February 18, 2021
President Rodrigo Duterte has certified urgent proposed measures that would ensure availability of national funds to compensate Filipinos in case they die or experience serious side effects after receiving COVID-19 shots. Vaccine czar Carlito Galvez Jr. announced on Thursday in a Malacañang briefing that Duterte issued the certification for Senate Bill 2057 and House Bill 8648, both of which provide for the establishment of an indemnity fund and speedy procurement of vaccines in the country.
Authorities say Pfizer has yet to settle its indemnification agreement with the country, while there are manufacturing complications in the deal with AstraZeneca. Sinovac, meanwhile, cannot ship vaccines to the Philippines sans emergency authorization from the Food and Drug Administration.
President Rodrigo Duterte on Thursday signed a memorandum order "exceeding the 15% limit on advanced payments for the procurement of COVID-19 vaccines," his spokesman Harry Roque said in a statement. The country's procurement law prohibits the government from paying for pre-ordered goods, unless with prior approval from the President.
President Rodrigo Duterte is carefully studying the recommendation to place the entire Philippines under the most lenient modified general community quarantine (MGCQ) by March, Malacañang said Tuesday. The President also wants to tackle the issue in a Cabinet meeting set on February 22, presidential spokesperson Harry Roque said.
President Rodrigo Duterte has authorized local government units to make advance payments for the procurement of COVID-19 vaccines, an official said on Thursday. A copy of Duterte's memorandum will be issued later Thursday, he told reporters in an online briefing. The order sets a 50-percent limit for advance payments, said Duterte's spokesman Harry Roque.
Despite several warnings from health experts, Metro Manila could shift to the most relaxed form of community quarantine by March now that mayors have agreed to the proposal of economic leaders. Navotas Mayor Toby Tiangco says the 17 mayors were split during their voting, but those in favor won by one vote, 9-8, for the National Capital Region to shift from general community quarantine to modified GCQ.
The World Health Organization on Thursday said the Philippines might see an upsurge in COVID-19 cases if there is an overall easing of quarantine restrictions instead of targeted measures amid the threat of new variants while the country's vaccination program has yet to start.

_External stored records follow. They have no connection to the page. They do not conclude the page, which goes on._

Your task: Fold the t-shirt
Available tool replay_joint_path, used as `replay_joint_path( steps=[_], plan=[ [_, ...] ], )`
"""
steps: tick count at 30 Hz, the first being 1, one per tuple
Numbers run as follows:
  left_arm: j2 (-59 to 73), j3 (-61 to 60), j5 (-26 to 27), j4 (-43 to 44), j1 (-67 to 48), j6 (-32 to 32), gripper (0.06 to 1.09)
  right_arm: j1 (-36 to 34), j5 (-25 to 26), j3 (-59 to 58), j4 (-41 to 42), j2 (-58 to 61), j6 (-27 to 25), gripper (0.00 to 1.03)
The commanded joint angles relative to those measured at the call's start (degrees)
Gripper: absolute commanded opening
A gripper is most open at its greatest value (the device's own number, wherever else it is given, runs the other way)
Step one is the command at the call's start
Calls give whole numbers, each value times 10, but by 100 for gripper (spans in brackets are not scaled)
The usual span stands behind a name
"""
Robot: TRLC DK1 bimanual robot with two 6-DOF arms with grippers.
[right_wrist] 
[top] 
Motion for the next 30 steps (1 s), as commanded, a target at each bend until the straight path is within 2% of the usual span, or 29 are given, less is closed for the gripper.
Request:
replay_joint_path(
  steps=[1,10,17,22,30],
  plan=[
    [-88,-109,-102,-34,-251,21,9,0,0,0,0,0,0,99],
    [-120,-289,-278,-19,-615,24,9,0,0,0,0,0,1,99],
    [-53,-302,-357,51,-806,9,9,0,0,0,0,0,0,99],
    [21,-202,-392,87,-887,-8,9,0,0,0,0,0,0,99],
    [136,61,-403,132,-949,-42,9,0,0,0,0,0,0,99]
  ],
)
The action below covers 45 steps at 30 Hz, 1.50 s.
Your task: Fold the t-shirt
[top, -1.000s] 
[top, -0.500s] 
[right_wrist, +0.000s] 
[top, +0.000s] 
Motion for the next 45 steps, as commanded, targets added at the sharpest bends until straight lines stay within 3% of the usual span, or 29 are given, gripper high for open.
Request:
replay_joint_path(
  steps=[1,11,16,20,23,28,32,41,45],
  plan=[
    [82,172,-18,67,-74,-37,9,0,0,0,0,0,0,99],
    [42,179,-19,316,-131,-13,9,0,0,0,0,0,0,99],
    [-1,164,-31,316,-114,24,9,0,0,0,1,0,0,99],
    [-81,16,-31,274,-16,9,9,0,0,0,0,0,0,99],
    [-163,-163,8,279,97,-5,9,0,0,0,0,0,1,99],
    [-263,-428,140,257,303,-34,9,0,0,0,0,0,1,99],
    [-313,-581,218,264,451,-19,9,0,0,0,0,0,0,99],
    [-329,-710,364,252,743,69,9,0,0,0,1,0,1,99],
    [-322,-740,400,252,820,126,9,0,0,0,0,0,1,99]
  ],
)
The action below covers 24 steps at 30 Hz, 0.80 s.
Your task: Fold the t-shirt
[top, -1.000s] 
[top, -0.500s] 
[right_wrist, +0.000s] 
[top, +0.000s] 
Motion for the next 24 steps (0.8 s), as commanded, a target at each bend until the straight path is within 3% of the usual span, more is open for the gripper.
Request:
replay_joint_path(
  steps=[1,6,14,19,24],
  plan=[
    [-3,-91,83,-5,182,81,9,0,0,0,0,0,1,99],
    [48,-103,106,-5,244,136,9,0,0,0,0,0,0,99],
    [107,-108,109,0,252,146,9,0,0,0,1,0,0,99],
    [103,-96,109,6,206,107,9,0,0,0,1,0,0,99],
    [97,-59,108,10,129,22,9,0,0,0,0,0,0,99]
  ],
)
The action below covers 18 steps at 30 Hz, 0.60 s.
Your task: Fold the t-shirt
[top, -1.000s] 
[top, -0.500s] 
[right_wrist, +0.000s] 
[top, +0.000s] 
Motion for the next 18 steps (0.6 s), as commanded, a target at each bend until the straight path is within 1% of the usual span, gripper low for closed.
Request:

Former Socioeconomic Planning Secretary Ernesto Pernia said the country could post year-on-year gross domestic product (GDP) growth in the second quarter as the government further eases restrictions and rolls out vaccines. Pernia added that the economy might not return to pre-pandemic levels until late 2022 partly due to the government's sluggish pandemic response.
The Bankers Association of the Philippines welcomed the signing of the Financial Institutions Strategic Transfer bill into law, saying it would help in the country's economic recovery. The measure is seen as an improved version of the Special Purpose Vehicle Act of 2002, which was enacted in response to the Asian financial crisis. It now covers lending companies and other institutions licensed by the Bangko Sentral ng Pilipinas to perform as credit-granting companies.
Persons aged below 18 years old may become "supercarriers" of Sars-Cov-2, the virus that causes Covid-19, should age restrictions in Metro Manila be eased, a member of the OCTA Research group warned Tuesday. Currently, the IATF has allowed persons aged 15 to 65 in general community quarantine (GCQ) areas to step out of their residences. However, all cities in Metro Manila, which is also on GCQ, have not allowed individuals aged below 18 years old to visit malls while the GCQ status is still in effect.
The Philippine Stock Exchange sees at least seven companies going public this year despite lingering uncertainties brought about by the COVID-19 pandemic. Of the seven, four will be REIT (real estate investment trust) listings.